Em entrevista à DW Brasil, o pesquisador de Harvard, Vitelio Brustolin, professor do Instituto de Estudos Estratégicos da Universidade Federal Fluminense (INEST-UFF), explica que o status de aliado extra-OTAN não tem por objetivo a defesa mútua com os EUA, mas, no atual contexto do conflito no leste europeu, "se a guerra escalar, o Brasil pode ser pressionado a tomar uma posição mais incisiva", diz.   

A cobrança de uma posição direta do Brasil na guerra já pode estar ocorrendo. Segundo o jornal alemão Süddeutsche Zeitung, o Brasil tem sido requisitado pela Alemanha para fornecer munição para dezenas de blindados doados à Ucrânia.

Na semana passada, a Alemanha anunciou o envio de 50 antigos blindados antiaéreos do tipo Gepard, fabricados na década de 70 e aposentados pelas Forças Armadas alemães há cerca de uma década. Dezenas deles foram comprados pelo Brasil em 2013. Agora, o mesmo modelo foi doado aos ucranianos pela Alemanha, mas há falta de munição na indústria bélica para o modelo. Por isso, o governo alemão estaria em diálogo com os países que utilizam o antigo sistema para contornar a escassez de munição.

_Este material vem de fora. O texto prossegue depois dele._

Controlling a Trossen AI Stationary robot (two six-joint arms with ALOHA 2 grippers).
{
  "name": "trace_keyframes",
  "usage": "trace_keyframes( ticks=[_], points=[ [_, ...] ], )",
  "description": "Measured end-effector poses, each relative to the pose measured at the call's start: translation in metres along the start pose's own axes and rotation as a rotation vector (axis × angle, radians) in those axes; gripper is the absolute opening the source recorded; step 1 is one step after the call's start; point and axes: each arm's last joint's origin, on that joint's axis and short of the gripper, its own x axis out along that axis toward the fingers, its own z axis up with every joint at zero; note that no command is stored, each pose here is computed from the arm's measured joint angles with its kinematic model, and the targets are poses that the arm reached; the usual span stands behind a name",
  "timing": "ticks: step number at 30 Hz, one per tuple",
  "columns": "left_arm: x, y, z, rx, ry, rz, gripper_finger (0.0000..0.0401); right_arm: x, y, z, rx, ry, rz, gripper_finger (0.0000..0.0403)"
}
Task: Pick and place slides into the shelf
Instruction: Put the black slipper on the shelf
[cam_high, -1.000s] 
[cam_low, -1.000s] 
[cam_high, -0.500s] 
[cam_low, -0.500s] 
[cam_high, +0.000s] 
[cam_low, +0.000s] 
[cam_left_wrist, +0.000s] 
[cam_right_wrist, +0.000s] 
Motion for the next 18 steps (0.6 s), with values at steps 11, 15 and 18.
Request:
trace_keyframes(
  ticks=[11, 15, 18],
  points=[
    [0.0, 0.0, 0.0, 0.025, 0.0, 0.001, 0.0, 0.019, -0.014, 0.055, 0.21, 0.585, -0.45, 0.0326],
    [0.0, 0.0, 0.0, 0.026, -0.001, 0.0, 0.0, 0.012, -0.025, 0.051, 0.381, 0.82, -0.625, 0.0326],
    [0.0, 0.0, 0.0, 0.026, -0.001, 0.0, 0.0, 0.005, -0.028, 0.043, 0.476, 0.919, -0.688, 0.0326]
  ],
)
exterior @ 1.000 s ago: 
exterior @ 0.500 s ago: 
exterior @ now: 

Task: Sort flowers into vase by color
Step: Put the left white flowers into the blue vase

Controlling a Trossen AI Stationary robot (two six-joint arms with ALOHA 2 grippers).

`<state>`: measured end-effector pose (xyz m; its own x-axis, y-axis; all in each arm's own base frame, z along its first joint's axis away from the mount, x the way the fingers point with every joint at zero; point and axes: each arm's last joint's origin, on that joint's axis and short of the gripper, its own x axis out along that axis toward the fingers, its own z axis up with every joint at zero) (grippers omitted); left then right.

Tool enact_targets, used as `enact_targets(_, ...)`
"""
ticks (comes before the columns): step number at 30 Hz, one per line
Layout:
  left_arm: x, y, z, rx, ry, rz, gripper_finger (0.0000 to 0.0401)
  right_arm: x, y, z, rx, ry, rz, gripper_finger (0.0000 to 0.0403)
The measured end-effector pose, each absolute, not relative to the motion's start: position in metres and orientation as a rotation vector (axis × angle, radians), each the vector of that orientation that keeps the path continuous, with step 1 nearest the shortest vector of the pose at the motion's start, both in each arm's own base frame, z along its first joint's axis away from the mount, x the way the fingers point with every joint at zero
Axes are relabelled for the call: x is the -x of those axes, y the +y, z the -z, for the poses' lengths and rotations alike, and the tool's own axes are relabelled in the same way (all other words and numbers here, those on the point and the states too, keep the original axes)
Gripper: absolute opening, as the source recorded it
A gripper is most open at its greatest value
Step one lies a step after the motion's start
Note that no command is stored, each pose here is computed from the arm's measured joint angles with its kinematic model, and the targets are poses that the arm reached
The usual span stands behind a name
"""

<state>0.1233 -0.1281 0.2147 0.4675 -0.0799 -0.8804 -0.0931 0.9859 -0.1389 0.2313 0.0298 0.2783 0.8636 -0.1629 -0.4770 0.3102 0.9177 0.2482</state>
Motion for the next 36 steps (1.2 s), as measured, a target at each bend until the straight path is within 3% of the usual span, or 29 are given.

A DW Brasil entrou em contato com o Itamaraty e o Exército brasileiro para comentar a questão, mas os órgãos não se pronunciaram.

DW Brasil: O que o status "extra-OTAN" significa para o Brasil no contexto da guerra Ucrânia-Rússia?

Vitelio Brustolin: A parceria não tem objetivos de defesa mútua, a não ser que isso seja previsto em acordo bilateral, o que não é o caso. O Brasil pode até manter boas relações com a Rússia, como faz a Turquia, por exemplo, que é membro da OTAN, mas que tem bom relacionamento com Moscou e ainda fornece equipamentos militares para a Ucrânia se defender.

Contudo, se a guerra escalar, o Brasil pode ser pressionado a tomar uma posição mais incisiva. Neste momento, o país vem vOTANdo contra a Rússia, tanto no Conselho de Segurança, quanto na Assembleia Geral da ONU. A postura oficial do Brasil tem sido favorável à Ucrânia, aos Estados Unidos e à OTAN – com a ressalva de que os votos do Brasil são acompanhados de críticas em relação a algumas sanções contra a Rússia, e com a exceção da visita de Bolsonaro a Putin, na véspera da invasão à Ucrânia, que foi criticada por Washington.

O que isso significa em termos práticos o Brasil ser pressionado a tomar uma posição mais incisiva na guerra?

O Brasil já vem sendo pressionado, mas de forma sutil. As críticas dos EUA à visita de Bolsonaro a Putin, na véspera da invasão à Ucrânia, por exemplo, são uma pressão por alinhamento. Os elogios dos EUA aos posicionamentos da diplomacia brasileira quanto à guerra na Ucrânia, em que o Brasil vem vOTANdo contra a Rússia no Conselho de Segurança e na Assembleia Geral, também são uma forma de pressão

Portanto, neste momento, as pressões são por alinhamento diplomático, no caso das votações na ONU, por exemplo, e comercial, no caso da compra de fertilizantes da Rússia. Se a guerra escalar, ou seja, se mais países começarem a atuar diretamente com atos de força, o Brasil pode ser pressionado a tomar partido de alguma forma mais incisiva. Uma dessas formas seria, por exemplo, fornecer munição de tanques de guerra para a Ucrânia.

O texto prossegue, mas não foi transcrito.